Normally I’d have nothing to say on this issue but you had to mention “Paddy McGinty’s Goat,” which reminded me of this old chestnut:
Bill Grogan’s goat
Was feeling fine
Ate three red shirts
From off the line.
Bill took a stick
Gave him a whack
And tied him to
The railroad track.
The whistle blew
The train grew nigh
Bill Grogan’s goat
Was doomed to die.
He gave a groan
Of awful pain
Coughed up the shirts
And flagged the train!
The column being referenced is here: If a goat ate dynamite, could it explode? - The Straight Dope Bill Grogan’s Goat was for me also the first thing that came to mind when I read the title, although there are no actual explosions in the song. (More’s the pity: everything is better with explosions.)
One semi-related thing that interested me about the article, though, was that of the two actual names mentioned, both were Irish – or Irish-sounding, anyway: Mrs. McGlory and Patrick Mulligan. I wonder if Irishfolk were more apt to have goats than others, or – more likely – it is simple coincidence.
There once was a heifer named Venus,
Who ate dynamite 'cause of her meanness;
They found her fajitas,
In old Encinitas,
And the soles of her hooves in Salinas.
Not a goat, and not an actual award winner, but
Phenomenal Failure
2001 At-Risk Survivor
Unconfirmed by Darwin
(February 2001, Michigan) A 28-year-old demolition worker attempted to commit suicide by washing down nitroglycerine pills with vodka. Normally suicide is not worthy of an At-Risk Survivor, but this man’s failure was exceptional. After swallowing the pills, he tried to explode the nitroglycerine by repeatedly ramming himself into a wall.
He was treated for bruises and released from the hospital… with counselling.
This guy made it into Wiki.
With regards to goats eating dynamite and then exploding, I think the risky element is the actual process of eating.
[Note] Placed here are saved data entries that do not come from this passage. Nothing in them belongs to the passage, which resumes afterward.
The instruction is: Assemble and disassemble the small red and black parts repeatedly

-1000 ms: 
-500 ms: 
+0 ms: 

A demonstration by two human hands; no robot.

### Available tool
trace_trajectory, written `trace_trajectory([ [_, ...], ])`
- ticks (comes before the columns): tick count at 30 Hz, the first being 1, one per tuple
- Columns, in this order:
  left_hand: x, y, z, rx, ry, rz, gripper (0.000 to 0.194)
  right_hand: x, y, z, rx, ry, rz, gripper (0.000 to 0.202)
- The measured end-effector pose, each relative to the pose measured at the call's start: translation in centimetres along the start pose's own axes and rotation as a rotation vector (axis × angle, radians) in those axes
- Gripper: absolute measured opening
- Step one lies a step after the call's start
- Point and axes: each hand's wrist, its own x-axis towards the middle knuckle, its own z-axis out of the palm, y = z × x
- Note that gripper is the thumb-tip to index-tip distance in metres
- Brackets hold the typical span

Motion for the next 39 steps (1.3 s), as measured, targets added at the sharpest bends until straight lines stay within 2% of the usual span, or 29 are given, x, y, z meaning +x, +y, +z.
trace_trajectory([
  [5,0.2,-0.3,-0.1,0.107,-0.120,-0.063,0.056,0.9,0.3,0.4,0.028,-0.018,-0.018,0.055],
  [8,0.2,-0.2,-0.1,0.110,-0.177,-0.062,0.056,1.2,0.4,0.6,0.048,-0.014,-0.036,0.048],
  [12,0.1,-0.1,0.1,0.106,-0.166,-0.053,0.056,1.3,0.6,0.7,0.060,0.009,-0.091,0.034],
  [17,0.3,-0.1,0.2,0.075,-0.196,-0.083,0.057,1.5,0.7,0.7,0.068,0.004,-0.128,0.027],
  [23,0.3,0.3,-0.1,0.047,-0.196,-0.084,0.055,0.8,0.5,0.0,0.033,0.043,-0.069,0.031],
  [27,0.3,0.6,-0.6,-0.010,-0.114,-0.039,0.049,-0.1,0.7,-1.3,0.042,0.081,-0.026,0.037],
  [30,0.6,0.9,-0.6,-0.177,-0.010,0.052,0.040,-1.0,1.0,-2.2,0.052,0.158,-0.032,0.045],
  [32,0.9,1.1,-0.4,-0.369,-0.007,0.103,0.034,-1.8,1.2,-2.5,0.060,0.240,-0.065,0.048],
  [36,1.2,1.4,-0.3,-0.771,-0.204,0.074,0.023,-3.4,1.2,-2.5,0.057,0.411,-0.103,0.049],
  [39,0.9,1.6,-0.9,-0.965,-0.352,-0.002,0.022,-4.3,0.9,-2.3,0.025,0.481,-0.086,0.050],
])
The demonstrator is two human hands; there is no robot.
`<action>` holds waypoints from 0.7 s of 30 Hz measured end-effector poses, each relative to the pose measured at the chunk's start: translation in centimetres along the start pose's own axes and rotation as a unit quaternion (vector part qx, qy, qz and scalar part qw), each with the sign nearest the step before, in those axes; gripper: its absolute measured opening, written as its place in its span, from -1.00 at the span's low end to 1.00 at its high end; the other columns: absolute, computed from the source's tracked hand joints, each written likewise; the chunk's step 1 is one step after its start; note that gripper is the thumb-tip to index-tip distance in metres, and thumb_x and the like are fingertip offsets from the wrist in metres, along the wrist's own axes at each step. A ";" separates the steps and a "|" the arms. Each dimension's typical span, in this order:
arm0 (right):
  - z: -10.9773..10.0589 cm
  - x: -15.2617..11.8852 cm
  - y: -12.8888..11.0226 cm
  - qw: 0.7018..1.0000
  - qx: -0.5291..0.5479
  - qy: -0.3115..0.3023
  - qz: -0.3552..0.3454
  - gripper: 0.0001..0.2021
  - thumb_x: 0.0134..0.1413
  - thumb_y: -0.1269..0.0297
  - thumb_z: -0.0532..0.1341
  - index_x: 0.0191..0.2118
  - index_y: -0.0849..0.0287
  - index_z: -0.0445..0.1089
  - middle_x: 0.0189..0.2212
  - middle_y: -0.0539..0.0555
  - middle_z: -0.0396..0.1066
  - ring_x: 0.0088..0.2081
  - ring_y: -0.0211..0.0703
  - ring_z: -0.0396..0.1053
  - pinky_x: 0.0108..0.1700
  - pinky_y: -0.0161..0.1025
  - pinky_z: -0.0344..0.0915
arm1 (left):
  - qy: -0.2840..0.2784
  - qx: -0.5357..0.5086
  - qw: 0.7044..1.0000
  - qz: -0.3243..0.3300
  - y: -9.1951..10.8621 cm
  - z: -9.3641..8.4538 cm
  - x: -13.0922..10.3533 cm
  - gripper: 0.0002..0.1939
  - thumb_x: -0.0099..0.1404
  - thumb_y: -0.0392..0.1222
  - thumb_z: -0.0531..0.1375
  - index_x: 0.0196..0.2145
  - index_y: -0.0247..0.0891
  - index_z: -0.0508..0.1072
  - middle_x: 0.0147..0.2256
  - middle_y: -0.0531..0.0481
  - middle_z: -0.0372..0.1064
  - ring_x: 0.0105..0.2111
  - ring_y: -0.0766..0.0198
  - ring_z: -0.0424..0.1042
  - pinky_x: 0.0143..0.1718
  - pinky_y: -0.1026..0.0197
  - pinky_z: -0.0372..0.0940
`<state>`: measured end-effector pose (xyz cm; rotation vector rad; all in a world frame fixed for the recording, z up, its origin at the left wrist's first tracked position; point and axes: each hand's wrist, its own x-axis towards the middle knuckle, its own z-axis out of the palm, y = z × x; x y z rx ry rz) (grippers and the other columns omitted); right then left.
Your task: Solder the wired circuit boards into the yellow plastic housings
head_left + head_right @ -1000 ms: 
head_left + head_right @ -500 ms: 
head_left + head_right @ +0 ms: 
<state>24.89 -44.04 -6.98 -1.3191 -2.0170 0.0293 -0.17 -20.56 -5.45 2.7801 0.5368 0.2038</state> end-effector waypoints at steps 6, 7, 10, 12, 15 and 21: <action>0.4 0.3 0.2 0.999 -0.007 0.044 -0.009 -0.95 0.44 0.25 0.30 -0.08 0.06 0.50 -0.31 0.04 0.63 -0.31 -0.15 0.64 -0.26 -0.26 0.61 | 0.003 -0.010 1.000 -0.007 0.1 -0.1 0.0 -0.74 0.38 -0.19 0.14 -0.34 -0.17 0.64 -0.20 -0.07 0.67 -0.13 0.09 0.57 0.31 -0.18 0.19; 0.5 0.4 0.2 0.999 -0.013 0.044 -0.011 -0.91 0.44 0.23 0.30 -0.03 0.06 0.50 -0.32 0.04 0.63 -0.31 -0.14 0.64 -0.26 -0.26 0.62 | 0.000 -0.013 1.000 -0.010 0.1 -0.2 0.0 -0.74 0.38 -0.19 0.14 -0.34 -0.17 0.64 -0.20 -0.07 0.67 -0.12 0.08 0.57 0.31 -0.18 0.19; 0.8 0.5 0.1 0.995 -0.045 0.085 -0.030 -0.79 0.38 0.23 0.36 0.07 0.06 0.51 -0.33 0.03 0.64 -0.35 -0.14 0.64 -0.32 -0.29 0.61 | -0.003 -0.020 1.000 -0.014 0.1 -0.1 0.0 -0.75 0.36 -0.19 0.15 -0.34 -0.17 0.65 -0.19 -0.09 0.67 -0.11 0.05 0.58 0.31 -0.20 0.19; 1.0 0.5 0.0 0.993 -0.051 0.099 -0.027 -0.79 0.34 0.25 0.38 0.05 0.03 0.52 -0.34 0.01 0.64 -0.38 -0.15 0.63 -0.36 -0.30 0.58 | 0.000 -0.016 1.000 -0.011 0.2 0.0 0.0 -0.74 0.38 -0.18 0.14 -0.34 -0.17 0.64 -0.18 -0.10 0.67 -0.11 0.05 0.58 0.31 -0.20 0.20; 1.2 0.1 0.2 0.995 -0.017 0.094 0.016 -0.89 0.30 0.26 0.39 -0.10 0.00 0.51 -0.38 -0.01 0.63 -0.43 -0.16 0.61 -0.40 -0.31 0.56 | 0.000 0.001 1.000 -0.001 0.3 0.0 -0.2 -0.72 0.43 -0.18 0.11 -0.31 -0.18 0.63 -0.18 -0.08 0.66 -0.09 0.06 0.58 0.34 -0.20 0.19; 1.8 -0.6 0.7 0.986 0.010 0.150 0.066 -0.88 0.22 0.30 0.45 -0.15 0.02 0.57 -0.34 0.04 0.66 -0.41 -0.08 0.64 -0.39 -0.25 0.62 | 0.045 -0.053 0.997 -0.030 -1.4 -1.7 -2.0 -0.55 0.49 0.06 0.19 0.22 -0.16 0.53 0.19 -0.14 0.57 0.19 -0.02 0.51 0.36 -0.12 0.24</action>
If the dynamite is stable, then there shouldn’t be much risk (without a detonator), and then the goat will begin digesting and absorbing the nitroglycerin. I’m not sure how digestable it is by goats. What is the likelihood that the nitroglycerin will simultaneously come out of the absorbent filler enough to be hazardous and remain intact in the goat stomach enough to be detonatable? I suspect there is zero risk there.
However, if the dynamite is unstable, what that means is the nitroglycerin has started “sweating”, i.e. coming out of the filler material and condensing/pooling on the surface. This means you have liquid nitroglycerin in some quantity. Add in the chewing process by a goat, and you have the highly unstable explosive mixed with a grinding process. That could lead to your goat-boom.
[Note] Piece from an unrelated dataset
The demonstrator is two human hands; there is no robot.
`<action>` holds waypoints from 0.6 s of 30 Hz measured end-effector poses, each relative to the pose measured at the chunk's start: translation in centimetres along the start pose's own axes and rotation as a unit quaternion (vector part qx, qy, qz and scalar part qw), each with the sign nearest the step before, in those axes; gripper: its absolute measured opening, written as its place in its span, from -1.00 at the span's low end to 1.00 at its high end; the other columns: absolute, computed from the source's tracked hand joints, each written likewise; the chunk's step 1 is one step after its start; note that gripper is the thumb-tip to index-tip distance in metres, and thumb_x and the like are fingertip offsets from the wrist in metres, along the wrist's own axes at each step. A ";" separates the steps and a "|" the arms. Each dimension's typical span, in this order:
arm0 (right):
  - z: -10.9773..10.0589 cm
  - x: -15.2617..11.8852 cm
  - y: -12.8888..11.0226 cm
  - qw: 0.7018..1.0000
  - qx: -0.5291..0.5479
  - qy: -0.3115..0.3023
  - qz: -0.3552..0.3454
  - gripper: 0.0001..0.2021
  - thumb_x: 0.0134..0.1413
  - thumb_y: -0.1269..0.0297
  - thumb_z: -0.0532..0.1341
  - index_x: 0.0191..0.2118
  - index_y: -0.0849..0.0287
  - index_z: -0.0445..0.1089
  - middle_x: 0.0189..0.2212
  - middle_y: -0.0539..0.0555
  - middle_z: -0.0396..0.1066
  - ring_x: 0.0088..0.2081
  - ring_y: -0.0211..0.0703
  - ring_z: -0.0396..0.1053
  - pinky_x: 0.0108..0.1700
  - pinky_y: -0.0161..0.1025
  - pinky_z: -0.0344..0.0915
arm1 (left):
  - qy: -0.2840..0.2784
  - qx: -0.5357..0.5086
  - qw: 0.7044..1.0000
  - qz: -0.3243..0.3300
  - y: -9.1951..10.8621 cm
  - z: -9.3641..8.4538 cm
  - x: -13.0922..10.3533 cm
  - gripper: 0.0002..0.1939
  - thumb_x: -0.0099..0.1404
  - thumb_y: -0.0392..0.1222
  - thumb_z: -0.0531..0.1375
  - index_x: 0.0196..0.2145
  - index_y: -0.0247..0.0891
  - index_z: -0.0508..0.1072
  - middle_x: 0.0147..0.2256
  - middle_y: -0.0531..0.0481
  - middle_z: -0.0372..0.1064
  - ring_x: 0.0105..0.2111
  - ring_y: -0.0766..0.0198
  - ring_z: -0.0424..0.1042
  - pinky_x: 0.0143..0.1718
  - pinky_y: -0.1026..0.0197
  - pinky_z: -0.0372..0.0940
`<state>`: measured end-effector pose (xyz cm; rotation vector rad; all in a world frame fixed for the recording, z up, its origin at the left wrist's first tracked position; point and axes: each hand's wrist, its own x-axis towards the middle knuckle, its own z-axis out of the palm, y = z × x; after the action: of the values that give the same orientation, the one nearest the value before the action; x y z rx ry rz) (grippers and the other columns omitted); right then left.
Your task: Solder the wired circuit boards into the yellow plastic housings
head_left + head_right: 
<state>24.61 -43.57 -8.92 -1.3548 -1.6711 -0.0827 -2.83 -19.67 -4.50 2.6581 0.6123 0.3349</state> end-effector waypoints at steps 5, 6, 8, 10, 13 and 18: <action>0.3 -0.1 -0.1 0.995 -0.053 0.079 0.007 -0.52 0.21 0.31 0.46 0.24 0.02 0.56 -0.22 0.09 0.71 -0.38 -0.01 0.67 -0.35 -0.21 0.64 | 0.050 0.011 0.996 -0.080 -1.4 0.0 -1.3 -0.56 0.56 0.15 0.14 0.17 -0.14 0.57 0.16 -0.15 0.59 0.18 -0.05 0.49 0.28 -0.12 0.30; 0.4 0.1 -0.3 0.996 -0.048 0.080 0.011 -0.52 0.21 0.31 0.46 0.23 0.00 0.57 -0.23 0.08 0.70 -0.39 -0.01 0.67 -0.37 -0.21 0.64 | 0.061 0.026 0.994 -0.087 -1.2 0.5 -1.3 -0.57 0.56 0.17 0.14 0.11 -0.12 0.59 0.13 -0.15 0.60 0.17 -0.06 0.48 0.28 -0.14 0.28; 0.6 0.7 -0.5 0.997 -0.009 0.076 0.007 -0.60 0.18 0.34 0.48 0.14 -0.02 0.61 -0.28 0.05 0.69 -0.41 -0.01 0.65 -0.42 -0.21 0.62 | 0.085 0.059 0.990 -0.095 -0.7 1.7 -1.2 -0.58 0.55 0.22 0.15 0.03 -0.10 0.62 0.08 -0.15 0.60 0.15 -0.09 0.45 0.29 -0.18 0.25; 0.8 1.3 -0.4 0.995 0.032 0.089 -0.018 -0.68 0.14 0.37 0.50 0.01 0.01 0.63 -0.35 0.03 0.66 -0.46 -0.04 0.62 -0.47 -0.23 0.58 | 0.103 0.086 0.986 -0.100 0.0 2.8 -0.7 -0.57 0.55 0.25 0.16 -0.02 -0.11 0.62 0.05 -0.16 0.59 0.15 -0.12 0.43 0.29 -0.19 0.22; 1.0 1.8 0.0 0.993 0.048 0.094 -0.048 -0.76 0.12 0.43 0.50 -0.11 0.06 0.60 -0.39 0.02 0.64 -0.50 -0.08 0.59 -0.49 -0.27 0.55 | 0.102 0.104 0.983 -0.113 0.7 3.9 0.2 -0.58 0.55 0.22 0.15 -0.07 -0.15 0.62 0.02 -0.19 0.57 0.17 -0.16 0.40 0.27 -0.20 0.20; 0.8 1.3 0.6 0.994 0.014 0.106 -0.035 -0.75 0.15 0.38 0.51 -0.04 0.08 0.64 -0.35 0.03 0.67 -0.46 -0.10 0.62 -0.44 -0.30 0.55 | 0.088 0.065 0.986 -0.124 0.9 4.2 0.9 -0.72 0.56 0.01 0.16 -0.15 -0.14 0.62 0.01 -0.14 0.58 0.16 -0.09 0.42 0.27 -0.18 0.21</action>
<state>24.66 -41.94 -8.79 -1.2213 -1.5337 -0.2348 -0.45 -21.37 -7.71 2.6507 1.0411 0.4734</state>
This is anecdotal, but I have every reason to believe that it’s true.
This was related to me by one of my uncles and attested to as true by numerous other people.
For various reasons, people would sometimes commit arson by setting fires in the woods of North Central Louisiana. It was referred to as “firing the woods”. :eek:
The method employed was to catch a stray cat, then take a burlap sack and soak it in kerosene and tie the sack to the animals tail with a 2-3 foot long piece of ‘baling’ wire, set the sack on fire and release it.
The frightened animal would run thru the woods and every so often it would get tired/out of breath and stop. Every time it stopped, the burning sack would start a small fire in the undergrowth (dry leaves, pine straw, etc.).
The animal would become frightened by the growing fire and start running again.